We expect a common use case to be multiple consumers on a topic. Using the zero-copy optimization above, data is copied into pagecache exactly once and reused on each consumption instead of being stored in memory and copied out to user-space every time it is read. This allows messages to be consumed at a rate that approaches the limit of the network connection.

This combination of pagecache and sendfile means that on a Kafka cluster where the consumers are mostly caught up you will see no read activity on the disks whatsoever as they will be serving data entirely from cache.

For more background on the sendfile and zero-copy support in Java, see this article.

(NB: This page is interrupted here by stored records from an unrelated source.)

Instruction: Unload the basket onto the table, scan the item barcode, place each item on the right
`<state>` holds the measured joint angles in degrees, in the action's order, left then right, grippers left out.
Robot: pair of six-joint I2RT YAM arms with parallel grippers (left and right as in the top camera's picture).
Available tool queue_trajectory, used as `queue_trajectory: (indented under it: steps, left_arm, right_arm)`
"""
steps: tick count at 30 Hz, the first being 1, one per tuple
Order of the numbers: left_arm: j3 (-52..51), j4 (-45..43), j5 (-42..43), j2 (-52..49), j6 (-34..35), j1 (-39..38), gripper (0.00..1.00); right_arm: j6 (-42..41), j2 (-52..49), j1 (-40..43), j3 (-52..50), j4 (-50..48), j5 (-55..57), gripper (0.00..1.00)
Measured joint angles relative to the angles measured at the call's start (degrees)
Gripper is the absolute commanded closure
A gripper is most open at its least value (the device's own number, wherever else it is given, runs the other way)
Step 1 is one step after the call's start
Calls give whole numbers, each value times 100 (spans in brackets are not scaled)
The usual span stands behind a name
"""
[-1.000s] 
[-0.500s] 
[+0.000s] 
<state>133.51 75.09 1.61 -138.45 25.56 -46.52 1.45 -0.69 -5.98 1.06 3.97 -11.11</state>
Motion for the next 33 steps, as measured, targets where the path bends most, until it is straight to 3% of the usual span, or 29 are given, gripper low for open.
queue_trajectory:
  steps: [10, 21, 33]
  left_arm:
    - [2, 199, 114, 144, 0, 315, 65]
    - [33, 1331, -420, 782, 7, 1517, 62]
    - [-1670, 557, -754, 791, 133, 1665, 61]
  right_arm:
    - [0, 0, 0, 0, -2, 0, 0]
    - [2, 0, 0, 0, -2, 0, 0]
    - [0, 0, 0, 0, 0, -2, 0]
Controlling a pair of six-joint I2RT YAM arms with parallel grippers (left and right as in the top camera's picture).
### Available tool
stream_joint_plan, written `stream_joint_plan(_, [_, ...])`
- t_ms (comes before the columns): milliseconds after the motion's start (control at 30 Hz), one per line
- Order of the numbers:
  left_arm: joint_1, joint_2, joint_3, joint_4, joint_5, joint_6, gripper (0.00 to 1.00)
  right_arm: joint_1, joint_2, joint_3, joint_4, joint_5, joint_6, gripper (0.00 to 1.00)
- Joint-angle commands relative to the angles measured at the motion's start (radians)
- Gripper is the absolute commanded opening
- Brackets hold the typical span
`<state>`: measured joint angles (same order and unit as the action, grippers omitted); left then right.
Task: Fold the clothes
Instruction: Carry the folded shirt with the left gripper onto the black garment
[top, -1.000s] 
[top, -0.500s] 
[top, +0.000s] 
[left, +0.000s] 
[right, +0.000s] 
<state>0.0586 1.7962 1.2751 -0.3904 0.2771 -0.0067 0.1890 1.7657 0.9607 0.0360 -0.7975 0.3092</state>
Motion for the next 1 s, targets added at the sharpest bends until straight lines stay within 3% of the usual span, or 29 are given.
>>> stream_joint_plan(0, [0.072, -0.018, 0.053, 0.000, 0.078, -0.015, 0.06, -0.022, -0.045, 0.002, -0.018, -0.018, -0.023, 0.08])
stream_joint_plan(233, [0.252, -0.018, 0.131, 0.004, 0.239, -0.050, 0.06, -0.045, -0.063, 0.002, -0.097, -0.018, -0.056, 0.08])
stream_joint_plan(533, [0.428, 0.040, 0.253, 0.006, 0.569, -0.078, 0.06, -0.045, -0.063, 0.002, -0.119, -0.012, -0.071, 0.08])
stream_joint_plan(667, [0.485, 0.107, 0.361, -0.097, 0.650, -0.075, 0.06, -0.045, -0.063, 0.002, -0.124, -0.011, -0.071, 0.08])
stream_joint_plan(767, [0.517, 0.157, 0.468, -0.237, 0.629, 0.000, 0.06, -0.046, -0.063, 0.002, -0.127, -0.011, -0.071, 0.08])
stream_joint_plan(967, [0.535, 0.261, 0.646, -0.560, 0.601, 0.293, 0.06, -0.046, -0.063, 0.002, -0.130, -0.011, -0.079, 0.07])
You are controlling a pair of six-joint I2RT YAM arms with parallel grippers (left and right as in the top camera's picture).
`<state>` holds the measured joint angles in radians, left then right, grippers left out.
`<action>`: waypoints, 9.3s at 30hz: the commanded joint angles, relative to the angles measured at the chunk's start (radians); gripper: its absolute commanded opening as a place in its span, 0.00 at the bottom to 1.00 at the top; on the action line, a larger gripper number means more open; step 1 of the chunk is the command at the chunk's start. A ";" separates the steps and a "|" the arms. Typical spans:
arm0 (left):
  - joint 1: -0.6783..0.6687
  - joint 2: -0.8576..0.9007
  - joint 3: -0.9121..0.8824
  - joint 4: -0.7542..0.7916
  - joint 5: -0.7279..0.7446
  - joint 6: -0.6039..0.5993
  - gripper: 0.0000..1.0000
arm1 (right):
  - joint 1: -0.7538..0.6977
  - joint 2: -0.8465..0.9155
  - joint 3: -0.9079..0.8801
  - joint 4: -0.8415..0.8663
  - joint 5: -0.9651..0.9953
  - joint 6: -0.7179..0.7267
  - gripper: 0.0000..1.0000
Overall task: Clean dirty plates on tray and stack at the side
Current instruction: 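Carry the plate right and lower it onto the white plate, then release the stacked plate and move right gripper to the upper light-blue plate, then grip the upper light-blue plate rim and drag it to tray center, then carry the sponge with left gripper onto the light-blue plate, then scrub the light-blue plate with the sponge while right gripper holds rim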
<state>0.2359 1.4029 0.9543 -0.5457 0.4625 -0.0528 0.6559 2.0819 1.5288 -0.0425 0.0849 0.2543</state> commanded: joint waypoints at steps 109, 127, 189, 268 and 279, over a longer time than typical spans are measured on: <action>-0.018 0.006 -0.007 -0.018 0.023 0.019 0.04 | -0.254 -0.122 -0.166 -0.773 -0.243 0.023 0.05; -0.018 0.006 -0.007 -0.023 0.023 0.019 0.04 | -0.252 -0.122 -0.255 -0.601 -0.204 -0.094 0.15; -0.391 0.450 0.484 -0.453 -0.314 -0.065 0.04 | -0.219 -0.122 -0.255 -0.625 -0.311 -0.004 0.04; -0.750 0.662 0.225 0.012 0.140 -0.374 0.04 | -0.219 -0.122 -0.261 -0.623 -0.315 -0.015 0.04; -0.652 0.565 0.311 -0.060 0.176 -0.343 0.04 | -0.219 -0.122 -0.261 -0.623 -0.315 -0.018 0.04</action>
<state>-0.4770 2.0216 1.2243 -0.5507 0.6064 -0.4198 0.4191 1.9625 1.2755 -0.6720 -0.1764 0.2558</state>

End-to-end Batch Compression

In some cases the bottleneck is actually not CPU or disk but network bandwidth. This is particularly true for a data pipeline that needs to send messages between data centers over a wide-area network. Of course, the user can always compress its messages one at a time without any support needed from Kafka, but this can lead to very poor compression ratios as much of the redundancy is due to repetition between messages of the same type (e.g. field names in JSON or user agents in web logs or common string values). Efficient compression requires compressing multiple messages together rather than compressing each message individually.

Kafka supports this with an efficient batching format. A batch of messages can be clumped together compressed and sent to the server in this form. This batch of messages will be written in compressed form and will remain compressed in the log and will only be decompressed by the consumer.

Kafka supports GZIP, Snappy, LZ4 and ZStandard compression protocols. More details on compression can be found here.